In this blog, I’m going to talk about the software we use at GSP Planning in general terms. There are several different examples of project management software available today, ranging from the relatively simple Microsoft Project through to more sophisticated (and expensive) versions such as Primavera P6 & Asta Powerproject. Some are easier to pick up & use than others, and each of them has their own set of advantages and idiosyncrasies, but I’m not going to analyse each one individually here – rather what I hope to do is give an overview of how this type of software can be utilised and what advantages is can give to project delivery. We love to get feedback, and some might not agree with what is written here – so please use the comments section below to give your opinion…
What is project management software?
Project management software is a tool that can help you to plan your project, prescribe the order of activities, keep track of progress, analyse data such as resource and cost, evaluate changes with what if scenarios and generate project reports.
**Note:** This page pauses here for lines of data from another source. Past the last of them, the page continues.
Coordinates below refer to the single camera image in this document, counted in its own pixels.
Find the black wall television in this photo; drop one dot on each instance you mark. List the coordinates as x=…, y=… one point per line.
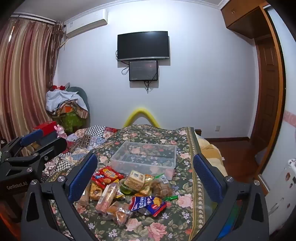
x=143, y=45

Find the cream duvet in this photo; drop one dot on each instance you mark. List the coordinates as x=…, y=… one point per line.
x=212, y=153

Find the clear bread packet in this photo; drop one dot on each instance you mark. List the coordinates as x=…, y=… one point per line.
x=115, y=206
x=120, y=217

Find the white sticker-covered appliance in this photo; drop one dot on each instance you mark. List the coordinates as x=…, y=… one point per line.
x=284, y=197

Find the clear bag of brown cookies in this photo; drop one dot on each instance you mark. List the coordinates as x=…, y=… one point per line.
x=160, y=188

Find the blue and red snack packet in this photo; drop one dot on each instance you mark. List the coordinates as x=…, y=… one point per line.
x=148, y=205

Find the patchwork quilt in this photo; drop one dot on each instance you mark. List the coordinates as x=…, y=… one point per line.
x=81, y=139

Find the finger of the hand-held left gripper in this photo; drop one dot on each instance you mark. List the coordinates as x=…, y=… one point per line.
x=32, y=137
x=52, y=147

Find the beige cracker packet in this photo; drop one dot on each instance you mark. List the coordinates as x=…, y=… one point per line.
x=135, y=180

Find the white air conditioner pipe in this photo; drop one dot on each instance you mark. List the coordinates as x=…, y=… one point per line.
x=64, y=42

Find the grey-green cushion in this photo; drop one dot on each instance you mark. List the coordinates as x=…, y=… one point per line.
x=82, y=97

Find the red box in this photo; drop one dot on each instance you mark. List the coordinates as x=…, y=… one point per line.
x=46, y=127

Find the green jelly cup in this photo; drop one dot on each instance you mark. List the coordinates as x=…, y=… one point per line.
x=126, y=190

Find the clear plastic box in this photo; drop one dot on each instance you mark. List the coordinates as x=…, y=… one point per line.
x=143, y=160

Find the red biscuit packet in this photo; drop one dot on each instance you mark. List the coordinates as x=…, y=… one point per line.
x=107, y=175

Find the striped brown curtain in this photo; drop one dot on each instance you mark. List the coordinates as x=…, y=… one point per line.
x=23, y=69

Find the wooden overhead cabinet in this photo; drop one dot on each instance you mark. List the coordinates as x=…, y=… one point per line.
x=242, y=18

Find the pink wall sticker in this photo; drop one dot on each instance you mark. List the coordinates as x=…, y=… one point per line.
x=291, y=119

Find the yellow pastry packet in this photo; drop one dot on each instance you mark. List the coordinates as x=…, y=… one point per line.
x=95, y=191

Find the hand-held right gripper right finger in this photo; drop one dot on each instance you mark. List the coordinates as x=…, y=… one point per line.
x=207, y=178

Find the brown wooden door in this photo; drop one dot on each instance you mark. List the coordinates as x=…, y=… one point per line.
x=266, y=92

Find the floral dark green blanket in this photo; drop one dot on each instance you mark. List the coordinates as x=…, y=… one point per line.
x=152, y=136

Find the white air conditioner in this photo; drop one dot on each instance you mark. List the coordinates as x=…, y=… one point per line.
x=87, y=23

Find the pink wafer packet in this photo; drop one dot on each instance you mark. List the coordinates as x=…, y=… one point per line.
x=106, y=197

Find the small yellow snack packet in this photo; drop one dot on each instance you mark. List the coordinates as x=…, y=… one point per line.
x=145, y=191

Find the pink plush toy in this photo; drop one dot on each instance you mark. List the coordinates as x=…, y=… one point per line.
x=60, y=132

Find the small black wall screen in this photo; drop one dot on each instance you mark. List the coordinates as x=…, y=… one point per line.
x=143, y=70

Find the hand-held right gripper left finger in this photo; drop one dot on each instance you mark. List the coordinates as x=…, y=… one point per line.
x=83, y=177

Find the yellow foam noodle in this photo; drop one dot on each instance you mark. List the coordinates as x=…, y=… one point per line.
x=141, y=112

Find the green patterned cloth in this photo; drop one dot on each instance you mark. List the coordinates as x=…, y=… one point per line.
x=70, y=121
The benefits of using project management software include:
- The software performs all the intensive recalculations and reporting for you, allowing you to spend your time overseeing the project instead of recalculating and analysing the schedule manually.
- You can produce focused reports that are tailored precisely to your needs.
- You do not have to redraw your plans by hand every time you make a change.
- You can easily experiment with alternative scenarios and see the effect that one change to a plan has on the whole project.
- You can save your plans at regular intervals, keeping a permanent record of a project’s progress at every stage.
Project management software lets you bring time, costs and resources together into one integrated, manageable plan. Having an understanding of project management principles will help you reap the benefits of project management software.
Using project management software, you can also specify the skills required to complete tasks, then allocate individual resources to the task subsequently to fulfil the demand. This is known as ‘demand and scheduled resourcing’.
Additionally you can create calendars for resources and tasks. If necessary, each resource can have its own calendar. When you assign a resource to a task, you can choose whether the resource works to its own calendar or to the task’s calendar.